Task goal: Word for word, transcribe the data below from the line with "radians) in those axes" to the line with "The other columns", keeping both of those lines.

Dataset records:
<<<<

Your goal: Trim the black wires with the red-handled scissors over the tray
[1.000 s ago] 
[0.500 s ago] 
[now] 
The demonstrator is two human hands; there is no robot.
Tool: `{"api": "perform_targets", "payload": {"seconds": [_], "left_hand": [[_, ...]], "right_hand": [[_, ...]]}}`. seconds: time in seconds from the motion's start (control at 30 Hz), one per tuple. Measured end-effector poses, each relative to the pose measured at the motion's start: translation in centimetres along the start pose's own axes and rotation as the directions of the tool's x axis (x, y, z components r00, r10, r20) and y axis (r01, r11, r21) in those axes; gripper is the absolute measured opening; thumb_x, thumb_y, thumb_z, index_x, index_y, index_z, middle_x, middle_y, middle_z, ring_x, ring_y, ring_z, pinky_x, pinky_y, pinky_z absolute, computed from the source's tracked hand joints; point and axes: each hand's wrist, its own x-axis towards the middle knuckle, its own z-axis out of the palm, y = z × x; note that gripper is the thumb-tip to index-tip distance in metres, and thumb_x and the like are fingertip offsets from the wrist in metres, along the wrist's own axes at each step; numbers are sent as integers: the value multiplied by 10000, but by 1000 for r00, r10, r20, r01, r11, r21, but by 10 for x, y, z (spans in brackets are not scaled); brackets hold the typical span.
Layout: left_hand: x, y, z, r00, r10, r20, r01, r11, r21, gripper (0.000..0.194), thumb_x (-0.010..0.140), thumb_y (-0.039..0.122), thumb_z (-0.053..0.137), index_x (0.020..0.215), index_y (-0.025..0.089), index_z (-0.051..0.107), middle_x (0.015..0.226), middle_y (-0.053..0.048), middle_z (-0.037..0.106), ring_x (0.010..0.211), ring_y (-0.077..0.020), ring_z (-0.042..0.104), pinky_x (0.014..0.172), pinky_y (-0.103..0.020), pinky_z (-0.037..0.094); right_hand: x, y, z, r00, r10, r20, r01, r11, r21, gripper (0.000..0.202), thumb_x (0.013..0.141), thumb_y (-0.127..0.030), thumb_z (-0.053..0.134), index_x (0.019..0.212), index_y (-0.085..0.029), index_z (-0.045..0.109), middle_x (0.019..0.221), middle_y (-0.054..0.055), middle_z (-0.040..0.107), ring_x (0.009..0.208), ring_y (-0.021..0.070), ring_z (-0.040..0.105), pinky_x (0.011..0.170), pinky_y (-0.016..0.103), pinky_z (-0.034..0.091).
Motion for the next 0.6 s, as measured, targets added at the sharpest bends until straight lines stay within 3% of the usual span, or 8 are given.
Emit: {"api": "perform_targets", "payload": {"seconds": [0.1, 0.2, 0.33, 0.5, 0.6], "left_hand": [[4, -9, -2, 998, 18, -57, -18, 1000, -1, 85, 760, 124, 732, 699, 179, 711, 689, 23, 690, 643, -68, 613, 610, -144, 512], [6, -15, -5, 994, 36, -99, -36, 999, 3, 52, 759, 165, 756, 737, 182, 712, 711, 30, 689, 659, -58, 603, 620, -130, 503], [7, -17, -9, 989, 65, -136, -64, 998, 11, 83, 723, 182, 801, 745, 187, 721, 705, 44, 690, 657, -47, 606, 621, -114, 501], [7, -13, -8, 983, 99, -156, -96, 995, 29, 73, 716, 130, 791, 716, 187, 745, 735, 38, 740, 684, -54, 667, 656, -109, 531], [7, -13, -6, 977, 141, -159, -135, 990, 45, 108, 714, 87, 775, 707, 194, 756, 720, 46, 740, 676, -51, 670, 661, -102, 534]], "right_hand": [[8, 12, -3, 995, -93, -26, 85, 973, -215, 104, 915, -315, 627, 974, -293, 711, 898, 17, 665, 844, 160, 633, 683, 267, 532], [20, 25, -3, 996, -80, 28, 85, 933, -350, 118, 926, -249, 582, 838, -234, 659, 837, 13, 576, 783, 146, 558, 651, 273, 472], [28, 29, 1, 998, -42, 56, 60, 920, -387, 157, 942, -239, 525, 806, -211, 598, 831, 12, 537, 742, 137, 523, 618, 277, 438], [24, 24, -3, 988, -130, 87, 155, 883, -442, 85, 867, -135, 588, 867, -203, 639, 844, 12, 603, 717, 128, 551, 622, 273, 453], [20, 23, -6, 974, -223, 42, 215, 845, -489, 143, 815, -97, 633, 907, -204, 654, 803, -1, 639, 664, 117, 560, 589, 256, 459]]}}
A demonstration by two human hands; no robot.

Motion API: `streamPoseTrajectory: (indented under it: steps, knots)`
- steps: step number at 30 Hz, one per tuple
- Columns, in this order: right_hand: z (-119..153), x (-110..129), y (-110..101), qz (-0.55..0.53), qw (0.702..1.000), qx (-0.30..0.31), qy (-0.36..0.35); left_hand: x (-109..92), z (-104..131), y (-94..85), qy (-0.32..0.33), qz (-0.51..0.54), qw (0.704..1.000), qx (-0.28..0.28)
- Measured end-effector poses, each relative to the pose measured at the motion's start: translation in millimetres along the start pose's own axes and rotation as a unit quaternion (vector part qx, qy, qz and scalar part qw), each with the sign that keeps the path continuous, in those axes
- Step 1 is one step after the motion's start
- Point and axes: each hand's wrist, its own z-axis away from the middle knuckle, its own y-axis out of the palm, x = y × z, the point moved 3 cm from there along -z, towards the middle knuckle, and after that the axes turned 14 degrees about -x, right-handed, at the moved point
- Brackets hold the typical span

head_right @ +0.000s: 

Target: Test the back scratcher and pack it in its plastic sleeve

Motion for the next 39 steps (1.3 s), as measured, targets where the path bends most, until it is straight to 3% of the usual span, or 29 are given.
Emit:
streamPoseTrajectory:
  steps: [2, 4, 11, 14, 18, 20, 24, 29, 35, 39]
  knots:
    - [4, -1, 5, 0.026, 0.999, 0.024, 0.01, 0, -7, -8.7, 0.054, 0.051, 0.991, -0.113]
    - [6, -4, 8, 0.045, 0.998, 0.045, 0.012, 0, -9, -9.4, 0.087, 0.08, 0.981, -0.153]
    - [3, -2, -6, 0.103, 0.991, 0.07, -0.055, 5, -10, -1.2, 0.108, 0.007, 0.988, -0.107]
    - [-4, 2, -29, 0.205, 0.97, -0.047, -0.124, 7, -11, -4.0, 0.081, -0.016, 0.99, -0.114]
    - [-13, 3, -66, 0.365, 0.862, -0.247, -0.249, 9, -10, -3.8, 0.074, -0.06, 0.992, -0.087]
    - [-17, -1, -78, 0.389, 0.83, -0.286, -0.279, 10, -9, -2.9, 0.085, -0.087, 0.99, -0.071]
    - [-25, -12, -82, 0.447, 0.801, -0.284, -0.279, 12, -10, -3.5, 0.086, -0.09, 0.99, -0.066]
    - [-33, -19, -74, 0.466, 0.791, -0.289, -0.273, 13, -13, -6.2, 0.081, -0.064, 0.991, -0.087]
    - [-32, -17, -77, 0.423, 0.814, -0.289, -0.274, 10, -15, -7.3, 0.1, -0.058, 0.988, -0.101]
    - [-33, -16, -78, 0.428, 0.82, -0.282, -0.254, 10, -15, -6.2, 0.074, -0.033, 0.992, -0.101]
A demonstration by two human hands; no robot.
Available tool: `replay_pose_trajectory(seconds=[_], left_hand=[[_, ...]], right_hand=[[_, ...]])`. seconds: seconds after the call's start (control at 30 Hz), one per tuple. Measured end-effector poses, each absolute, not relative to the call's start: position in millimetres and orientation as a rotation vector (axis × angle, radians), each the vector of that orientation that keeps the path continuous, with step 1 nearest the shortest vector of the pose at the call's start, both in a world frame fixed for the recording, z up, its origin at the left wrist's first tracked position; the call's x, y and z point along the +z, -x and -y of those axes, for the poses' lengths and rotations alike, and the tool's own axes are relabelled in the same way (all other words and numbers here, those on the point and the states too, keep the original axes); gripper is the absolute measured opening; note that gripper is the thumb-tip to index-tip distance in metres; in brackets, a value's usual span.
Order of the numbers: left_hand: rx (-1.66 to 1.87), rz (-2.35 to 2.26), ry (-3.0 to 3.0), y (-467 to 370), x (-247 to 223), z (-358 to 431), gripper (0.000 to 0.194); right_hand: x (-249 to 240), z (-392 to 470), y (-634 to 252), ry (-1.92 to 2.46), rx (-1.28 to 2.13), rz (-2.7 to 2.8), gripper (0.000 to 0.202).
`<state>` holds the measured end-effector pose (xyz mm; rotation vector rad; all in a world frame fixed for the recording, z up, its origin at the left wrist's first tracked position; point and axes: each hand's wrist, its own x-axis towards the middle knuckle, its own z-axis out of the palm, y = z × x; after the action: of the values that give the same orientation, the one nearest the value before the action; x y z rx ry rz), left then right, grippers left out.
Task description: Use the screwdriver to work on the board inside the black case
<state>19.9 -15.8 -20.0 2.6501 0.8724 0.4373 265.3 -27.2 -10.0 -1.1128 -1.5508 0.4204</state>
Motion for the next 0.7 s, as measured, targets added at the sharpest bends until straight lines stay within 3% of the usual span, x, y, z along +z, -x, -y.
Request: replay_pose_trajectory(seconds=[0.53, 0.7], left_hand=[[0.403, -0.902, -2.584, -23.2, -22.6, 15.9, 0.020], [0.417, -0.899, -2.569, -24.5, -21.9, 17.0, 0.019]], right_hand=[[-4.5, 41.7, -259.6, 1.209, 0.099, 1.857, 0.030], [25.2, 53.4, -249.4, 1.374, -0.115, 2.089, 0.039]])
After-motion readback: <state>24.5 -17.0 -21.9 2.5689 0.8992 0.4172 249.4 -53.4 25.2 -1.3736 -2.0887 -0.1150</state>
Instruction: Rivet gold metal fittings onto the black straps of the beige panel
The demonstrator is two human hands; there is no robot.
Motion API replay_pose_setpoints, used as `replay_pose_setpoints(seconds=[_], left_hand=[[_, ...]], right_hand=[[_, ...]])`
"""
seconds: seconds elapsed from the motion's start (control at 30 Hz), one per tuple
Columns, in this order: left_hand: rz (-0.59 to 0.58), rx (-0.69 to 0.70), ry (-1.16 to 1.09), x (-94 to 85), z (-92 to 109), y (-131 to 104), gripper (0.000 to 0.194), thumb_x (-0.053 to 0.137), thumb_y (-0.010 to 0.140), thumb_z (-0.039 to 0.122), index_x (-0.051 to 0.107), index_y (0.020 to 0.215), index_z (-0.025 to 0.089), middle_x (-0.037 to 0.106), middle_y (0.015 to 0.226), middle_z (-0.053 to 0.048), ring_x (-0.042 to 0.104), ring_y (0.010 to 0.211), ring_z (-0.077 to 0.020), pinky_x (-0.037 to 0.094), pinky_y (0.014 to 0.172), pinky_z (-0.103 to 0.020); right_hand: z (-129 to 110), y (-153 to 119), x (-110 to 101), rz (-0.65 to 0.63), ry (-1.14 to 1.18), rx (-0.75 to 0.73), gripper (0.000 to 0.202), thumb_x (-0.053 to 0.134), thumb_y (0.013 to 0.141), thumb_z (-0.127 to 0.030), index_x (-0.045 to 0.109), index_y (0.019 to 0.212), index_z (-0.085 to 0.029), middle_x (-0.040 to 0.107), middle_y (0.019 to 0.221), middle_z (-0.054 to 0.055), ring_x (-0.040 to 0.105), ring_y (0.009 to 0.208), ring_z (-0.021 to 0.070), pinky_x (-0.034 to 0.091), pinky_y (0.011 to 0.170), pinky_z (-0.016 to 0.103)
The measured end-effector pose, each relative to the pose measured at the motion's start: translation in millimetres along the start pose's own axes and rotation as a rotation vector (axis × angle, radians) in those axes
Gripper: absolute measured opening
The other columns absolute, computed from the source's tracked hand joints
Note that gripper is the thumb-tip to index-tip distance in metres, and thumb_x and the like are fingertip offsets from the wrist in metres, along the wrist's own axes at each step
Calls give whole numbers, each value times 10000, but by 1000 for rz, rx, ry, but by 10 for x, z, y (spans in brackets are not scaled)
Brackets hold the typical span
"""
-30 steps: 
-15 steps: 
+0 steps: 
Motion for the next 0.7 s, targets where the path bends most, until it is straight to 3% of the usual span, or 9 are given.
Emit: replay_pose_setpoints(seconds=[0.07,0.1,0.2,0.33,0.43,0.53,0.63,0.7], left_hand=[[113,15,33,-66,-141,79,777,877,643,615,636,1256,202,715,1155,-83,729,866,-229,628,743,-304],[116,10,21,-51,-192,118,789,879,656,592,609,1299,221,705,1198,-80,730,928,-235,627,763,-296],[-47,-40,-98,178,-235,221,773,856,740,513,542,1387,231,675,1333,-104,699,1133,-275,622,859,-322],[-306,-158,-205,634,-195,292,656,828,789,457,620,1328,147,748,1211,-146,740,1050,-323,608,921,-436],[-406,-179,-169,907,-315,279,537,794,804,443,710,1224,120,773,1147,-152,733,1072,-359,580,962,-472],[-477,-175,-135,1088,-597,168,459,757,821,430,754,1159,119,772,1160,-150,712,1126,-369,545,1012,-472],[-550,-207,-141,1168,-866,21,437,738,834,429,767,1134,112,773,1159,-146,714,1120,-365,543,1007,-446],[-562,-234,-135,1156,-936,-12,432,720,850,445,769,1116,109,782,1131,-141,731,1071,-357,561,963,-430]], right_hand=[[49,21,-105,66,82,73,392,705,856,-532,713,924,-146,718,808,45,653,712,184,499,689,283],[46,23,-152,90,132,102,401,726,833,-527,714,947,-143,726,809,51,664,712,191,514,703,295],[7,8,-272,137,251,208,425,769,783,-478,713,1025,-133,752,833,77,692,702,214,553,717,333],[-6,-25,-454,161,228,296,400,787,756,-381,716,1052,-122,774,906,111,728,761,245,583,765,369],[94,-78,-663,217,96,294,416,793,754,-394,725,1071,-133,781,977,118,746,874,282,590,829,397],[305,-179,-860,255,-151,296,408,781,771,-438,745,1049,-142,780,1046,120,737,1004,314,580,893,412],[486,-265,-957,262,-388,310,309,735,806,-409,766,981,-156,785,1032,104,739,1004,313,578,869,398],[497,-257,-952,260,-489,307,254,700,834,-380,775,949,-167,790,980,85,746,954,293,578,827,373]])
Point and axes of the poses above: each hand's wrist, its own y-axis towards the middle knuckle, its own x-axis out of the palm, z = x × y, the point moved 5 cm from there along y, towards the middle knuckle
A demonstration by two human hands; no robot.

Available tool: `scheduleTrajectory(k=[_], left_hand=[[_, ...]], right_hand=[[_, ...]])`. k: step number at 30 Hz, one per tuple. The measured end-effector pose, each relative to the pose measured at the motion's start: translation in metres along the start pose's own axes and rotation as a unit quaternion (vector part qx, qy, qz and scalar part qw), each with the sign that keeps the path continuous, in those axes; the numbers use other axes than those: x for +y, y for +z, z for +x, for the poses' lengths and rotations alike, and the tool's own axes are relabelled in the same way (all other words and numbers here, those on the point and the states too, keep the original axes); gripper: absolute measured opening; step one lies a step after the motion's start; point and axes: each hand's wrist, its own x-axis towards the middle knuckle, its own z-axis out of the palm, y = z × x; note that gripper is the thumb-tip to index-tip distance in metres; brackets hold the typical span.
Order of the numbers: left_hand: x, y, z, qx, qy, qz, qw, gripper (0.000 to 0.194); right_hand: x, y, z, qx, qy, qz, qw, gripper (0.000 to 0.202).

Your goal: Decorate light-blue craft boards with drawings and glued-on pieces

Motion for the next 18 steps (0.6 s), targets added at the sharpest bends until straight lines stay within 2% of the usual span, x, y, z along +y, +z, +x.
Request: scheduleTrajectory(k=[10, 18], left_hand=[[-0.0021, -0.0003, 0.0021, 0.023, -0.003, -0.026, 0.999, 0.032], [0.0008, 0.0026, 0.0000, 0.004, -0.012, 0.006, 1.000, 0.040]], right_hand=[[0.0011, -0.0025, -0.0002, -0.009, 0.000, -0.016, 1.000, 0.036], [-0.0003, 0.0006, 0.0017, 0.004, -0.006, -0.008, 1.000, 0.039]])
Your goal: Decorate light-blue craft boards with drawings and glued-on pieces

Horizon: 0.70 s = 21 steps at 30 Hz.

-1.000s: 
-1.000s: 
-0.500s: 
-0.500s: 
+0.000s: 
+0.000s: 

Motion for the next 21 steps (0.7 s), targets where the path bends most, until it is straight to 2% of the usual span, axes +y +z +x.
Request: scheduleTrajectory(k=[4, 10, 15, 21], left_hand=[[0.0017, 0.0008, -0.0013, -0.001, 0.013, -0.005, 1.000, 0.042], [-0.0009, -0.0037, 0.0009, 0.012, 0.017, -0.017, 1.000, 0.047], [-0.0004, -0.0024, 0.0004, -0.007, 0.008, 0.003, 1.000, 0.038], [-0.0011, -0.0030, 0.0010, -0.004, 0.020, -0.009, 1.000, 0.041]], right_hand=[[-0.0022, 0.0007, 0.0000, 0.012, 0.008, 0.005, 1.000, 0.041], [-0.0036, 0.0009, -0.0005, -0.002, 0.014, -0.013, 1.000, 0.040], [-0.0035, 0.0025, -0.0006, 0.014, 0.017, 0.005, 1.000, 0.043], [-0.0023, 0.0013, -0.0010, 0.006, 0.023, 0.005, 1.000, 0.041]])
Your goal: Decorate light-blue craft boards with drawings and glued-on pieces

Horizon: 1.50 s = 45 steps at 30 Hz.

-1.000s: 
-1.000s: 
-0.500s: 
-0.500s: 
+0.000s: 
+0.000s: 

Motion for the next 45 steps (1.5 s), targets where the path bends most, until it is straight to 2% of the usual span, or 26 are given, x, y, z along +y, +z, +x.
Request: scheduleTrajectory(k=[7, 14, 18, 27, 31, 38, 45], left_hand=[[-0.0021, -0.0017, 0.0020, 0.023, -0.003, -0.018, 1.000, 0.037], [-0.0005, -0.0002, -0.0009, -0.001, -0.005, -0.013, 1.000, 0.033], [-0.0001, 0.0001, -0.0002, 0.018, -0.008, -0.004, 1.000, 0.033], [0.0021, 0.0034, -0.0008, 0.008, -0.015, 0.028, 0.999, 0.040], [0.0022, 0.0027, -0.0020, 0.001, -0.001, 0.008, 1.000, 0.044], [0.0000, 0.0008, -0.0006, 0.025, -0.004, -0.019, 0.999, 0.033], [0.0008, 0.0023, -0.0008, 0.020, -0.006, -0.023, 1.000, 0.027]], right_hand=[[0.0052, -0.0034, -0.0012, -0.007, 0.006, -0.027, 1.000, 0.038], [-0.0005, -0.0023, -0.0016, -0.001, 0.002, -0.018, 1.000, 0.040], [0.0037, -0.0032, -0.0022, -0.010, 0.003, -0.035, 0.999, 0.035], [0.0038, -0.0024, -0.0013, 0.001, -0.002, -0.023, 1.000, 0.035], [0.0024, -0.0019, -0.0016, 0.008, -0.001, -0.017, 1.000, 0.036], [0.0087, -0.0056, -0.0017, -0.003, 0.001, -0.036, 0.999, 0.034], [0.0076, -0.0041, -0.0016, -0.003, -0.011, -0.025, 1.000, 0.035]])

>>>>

Task result:
The measured end-effector pose, each relative to the pose measured at the motion's start: translation in millimetres along the start pose's own axes and rotation as a rotation vector (axis × angle, radians) in those axes
Gripper: absolute measured opening
The other columns absolute, computed from the source's tracked hand joints

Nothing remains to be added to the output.